- Exercise: Write again exactly the lines in the listing below, starting at the line with "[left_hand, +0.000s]" and ending at the line with "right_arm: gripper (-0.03", both included. Pictures are not copied.

- Available data:
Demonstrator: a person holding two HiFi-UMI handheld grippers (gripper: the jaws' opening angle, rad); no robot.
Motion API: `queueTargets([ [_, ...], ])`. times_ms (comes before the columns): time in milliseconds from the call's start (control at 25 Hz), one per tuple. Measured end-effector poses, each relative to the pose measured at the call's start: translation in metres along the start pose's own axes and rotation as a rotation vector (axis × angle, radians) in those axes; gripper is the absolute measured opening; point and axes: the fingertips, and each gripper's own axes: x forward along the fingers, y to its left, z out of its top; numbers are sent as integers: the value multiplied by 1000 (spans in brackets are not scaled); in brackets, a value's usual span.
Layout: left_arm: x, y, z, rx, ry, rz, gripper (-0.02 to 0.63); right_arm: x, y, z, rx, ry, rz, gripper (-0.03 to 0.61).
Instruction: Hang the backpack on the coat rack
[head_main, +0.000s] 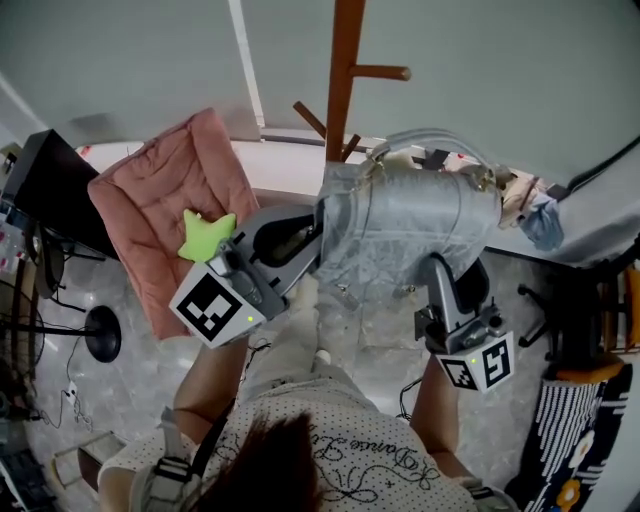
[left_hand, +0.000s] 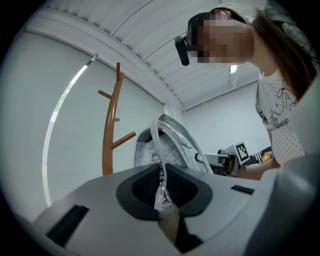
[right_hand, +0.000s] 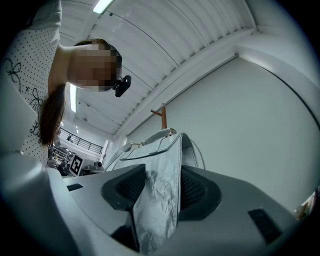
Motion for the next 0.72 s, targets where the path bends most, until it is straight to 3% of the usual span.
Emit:
queueTargets([
  [200, 23, 41, 6, -5, -24, -41, 35, 38, -24, 2, -7, -6, -4, 204],
  [720, 18, 41, 17, -9, -136, -229, 34, 45, -22, 7, -34, -58, 11, 204],
])
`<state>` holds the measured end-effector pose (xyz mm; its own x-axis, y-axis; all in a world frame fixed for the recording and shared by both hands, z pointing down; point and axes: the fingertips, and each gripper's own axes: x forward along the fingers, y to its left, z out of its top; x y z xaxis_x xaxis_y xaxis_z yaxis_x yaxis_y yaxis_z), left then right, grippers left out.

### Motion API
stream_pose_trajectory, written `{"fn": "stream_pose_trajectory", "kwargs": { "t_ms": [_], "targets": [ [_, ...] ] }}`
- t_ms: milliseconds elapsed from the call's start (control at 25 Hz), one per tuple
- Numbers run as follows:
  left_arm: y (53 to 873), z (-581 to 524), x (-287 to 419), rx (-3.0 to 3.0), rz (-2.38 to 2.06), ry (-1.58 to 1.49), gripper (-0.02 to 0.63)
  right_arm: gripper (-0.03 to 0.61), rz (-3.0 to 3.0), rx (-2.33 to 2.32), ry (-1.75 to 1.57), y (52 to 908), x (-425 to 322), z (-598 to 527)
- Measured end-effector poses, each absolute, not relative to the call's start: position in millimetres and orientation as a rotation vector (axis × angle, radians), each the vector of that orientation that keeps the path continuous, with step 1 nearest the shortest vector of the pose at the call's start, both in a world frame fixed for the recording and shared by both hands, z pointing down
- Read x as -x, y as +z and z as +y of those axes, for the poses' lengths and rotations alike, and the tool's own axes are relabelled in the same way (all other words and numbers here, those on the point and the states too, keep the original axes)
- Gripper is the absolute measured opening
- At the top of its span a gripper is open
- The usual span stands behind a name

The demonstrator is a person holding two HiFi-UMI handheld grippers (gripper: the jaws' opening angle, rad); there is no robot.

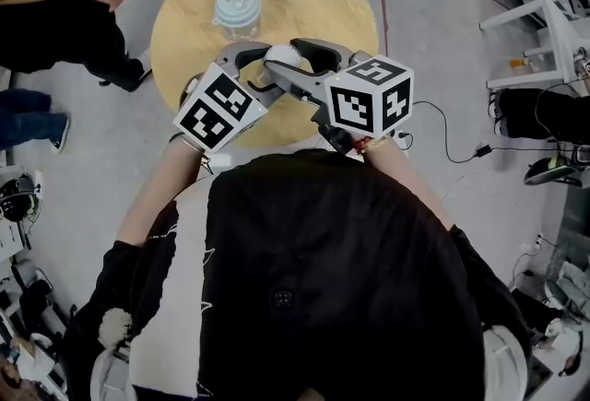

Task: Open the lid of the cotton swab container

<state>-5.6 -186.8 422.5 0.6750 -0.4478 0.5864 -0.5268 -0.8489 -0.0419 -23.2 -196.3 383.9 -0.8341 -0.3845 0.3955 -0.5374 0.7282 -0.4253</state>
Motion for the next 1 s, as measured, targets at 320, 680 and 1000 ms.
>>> {"fn": "stream_pose_trajectory", "kwargs": {
  "t_ms": [320,680,1000],
  "targets": [
    [421.6,-188.1,2.9,-2.760,-0.793,0.880,0.267,0.261,-2.650,-0.725,0.859,383.9,19.7,-199.3],
    [429.9,-190.7,8.2,-2.759,-0.843,0.974,0.261,0.259,-2.734,-0.688,1.124,368.6,21.1,-204.3],
    [420.8,-185.8,5.7,-2.767,-0.827,0.903,0.261,0.259,-2.737,-0.679,1.110,365.7,19.9,-200.4]
  ]
}}
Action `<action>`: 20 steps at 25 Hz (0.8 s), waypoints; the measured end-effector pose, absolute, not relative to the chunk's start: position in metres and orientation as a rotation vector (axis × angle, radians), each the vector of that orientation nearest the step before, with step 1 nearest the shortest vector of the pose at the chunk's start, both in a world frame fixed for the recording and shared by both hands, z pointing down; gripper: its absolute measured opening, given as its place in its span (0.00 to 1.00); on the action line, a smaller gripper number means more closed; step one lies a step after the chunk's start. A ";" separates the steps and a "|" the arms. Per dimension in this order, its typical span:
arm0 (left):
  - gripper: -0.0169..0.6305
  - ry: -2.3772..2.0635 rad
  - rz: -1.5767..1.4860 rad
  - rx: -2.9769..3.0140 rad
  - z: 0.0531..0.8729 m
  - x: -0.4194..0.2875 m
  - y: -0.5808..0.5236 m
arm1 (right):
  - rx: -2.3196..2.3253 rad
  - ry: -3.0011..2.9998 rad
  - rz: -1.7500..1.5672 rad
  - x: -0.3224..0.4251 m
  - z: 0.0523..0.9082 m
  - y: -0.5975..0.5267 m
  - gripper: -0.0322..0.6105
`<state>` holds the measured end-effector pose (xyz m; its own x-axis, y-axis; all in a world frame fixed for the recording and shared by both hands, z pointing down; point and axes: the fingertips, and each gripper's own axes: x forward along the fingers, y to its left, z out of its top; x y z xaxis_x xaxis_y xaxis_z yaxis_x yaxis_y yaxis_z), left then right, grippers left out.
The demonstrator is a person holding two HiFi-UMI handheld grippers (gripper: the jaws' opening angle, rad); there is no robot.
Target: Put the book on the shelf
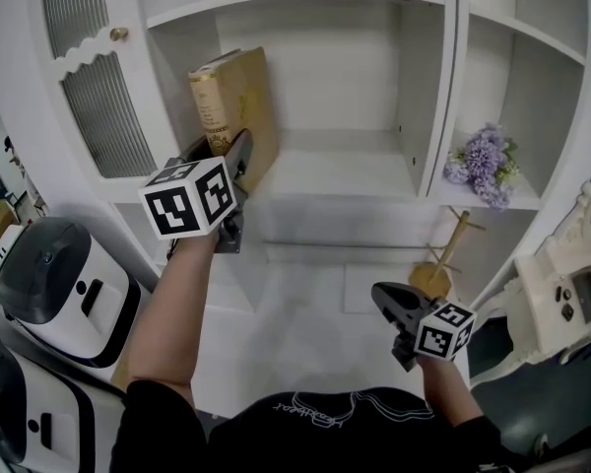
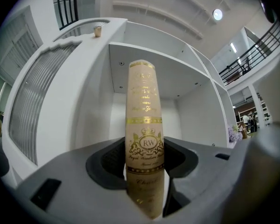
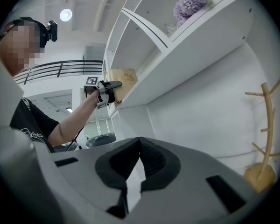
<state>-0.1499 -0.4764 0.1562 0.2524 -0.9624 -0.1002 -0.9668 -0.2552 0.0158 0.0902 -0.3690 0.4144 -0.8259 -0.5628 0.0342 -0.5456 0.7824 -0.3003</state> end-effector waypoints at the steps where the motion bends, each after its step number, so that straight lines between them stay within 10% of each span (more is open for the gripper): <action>1: 0.33 1.888 0.130 -2.441 0.157 -0.149 -0.479 | -0.907 2.908 -0.465 0.091 0.415 -0.370 0.06; 20: 0.34 1.899 0.107 -2.454 0.157 -0.151 -0.519 | -0.888 2.878 -0.559 0.093 0.427 -0.368 0.06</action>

- Solution to the problem:
[left_hand, +0.000s] 
[right_hand, +0.000s] 
Motion for the next 0.72 s, targets where the path bends most, until it is straight to 3% of the usual span.
Emit:
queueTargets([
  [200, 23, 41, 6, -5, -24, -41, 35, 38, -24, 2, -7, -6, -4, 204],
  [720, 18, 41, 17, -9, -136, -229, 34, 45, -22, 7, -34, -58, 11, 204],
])
`<state>` holds the measured end-effector pose (xyz mm; its own x-axis, y-axis; all in a world frame fixed for the recording and shared by both hands, z pointing down; point and axes: the fingertips, and each gripper's own axes: x forward along the fingers, y to its left, z out of its top; x y z xaxis_x xaxis_y xaxis_z yaxis_x yaxis_y yaxis_z), left then right, grippers left out.

### Motion API
stream_pose_trajectory, written `{"fn": "stream_pose_trajectory", "kwargs": { "t_ms": [_], "targets": [ [_, ...] ] }}`
- t_ms: milliseconds elapsed from the call's start (control at 25 Hz), one per tuple
- Numbers run as follows:
  left_arm: y (53 to 873), z (-581 to 524), x (-287 to 419), rx (-3.0 to 3.0), rz (-2.38 to 2.06), ry (-1.58 to 1.49), gripper (-0.02 to 0.63)
  right_arm: gripper (-0.03 to 0.61), rz (-3.0 to 3.0), rx (-2.33 to 2.32), ry (-1.75 to 1.57), y (52 to 908), x (-425 to 322), z (-598 to 527)

Nothing more remains in this exercise.